→ **Problem to solve**:
Please return, word for word, the line containing "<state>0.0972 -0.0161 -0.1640" and each line after it through the end of the data below, and nothing else.

→ **Recorded data**:
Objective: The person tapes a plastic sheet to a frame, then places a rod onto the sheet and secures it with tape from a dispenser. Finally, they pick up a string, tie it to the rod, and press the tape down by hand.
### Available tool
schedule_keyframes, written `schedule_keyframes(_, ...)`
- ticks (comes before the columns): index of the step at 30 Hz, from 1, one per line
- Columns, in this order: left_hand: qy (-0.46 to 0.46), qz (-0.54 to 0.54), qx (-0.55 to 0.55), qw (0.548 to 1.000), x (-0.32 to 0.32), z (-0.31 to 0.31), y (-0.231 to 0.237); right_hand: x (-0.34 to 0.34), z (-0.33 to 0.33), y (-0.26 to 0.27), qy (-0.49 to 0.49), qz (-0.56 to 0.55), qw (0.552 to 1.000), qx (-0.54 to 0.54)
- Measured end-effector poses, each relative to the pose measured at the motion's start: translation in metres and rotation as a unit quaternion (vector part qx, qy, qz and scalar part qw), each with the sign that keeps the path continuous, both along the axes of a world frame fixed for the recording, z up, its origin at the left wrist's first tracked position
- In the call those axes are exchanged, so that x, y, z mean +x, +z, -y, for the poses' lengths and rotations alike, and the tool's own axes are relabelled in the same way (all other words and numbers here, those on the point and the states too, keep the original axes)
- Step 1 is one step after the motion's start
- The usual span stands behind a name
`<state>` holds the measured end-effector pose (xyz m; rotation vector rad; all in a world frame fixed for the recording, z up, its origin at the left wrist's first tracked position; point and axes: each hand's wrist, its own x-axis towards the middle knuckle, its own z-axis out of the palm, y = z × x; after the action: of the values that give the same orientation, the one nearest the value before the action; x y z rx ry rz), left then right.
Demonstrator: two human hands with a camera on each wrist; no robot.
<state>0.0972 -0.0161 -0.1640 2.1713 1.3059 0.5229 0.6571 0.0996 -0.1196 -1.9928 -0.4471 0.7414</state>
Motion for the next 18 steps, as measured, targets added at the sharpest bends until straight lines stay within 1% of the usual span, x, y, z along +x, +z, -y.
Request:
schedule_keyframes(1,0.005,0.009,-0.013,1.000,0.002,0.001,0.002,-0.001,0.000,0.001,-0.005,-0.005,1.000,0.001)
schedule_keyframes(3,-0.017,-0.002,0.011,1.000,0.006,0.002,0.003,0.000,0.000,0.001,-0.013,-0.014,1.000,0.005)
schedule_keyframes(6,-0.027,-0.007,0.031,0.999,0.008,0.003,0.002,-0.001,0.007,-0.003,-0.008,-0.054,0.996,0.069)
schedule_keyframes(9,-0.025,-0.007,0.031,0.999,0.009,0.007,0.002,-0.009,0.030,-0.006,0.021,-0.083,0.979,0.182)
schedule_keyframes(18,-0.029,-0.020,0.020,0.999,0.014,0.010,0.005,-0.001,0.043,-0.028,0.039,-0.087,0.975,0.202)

→ **Reply**:
<state>0.0972 -0.0161 -0.1640 2.1713 1.3059 0.5229 0.6571 0.0996 -0.1196 -1.9928 -0.4471 0.7414</state>
Motion for the next 18 steps, as measured, targets added at the sharpest bends until straight lines stay within 1% of the usual span, x, y, z along +x, +z, -y.
Request:
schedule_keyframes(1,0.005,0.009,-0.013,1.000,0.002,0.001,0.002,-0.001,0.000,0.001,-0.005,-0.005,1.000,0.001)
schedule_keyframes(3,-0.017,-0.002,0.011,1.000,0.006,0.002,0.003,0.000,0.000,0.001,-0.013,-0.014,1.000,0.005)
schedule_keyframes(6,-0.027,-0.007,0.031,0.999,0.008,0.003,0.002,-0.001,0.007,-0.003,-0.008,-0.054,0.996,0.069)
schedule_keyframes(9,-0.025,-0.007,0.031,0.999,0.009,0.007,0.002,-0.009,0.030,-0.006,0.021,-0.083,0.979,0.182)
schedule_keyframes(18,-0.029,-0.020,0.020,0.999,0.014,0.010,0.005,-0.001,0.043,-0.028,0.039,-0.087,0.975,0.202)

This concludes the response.